#### [ASSIGNED TASK]
Repeat the data. Keep each line identical.

#### [DATA SHOWN]
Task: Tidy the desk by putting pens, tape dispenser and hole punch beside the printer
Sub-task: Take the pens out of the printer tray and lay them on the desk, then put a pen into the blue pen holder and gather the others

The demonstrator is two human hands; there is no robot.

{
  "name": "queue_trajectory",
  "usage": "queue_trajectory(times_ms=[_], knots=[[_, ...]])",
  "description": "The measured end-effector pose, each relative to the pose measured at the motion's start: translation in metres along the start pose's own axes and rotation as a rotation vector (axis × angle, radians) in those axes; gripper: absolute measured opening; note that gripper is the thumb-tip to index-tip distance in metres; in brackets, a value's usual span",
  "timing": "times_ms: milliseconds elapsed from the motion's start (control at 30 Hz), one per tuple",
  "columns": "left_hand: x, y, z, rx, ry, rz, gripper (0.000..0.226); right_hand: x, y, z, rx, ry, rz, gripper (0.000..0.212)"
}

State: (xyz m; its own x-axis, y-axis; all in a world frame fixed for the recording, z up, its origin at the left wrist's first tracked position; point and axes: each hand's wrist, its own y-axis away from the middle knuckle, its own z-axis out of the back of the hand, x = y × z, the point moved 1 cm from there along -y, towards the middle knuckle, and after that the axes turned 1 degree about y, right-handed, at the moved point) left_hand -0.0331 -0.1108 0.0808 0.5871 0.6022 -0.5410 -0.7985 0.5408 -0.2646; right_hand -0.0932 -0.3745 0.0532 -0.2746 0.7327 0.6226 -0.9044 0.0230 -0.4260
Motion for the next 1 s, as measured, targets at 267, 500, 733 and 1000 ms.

#### [THE COMPLETED TASK]
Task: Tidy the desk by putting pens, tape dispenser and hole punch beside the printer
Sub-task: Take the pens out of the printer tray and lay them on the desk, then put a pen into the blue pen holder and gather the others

The demonstrator is two human hands; there is no robot.

{
  "name": "queue_trajectory",
  "usage": "queue_trajectory(times_ms=[_], knots=[[_, ...]])",
  "description": "The measured end-effector pose, each relative to the pose measured at the motion's start: translation in metres along the start pose's own axes and rotation as a rotation vector (axis × angle, radians) in those axes; gripper: absolute measured opening; note that gripper is the thumb-tip to index-tip distance in metres; in brackets, a value's usual span",
  "timing": "times_ms: milliseconds elapsed from the motion's start (control at 30 Hz), one per tuple",
  "columns": "left_hand: x, y, z, rx, ry, rz, gripper (0.000..0.226); right_hand: x, y, z, rx, ry, rz, gripper (0.000..0.212)"
}

State: (xyz m; its own x-axis, y-axis; all in a world frame fixed for the recording, z up, its origin at the left wrist's first tracked position; point and axes: each hand's wrist, its own y-axis away from the middle knuckle, its own z-axis out of the back of the hand, x = y × z, the point moved 1 cm from there along -y, towards the middle knuckle, and after that the axes turned 1 degree about y, right-handed, at the moved point) left_hand -0.0331 -0.1108 0.0808 0.5871 0.6022 -0.5410 -0.7985 0.5408 -0.2646; right_hand -0.0932 -0.3745 0.0532 -0.2746 0.7327 0.6226 -0.9044 0.0230 -0.4260
Motion for the next 1 s, as measured, targets at 267, 500, 733 and 1000 ms.

Nothing further is required of this output.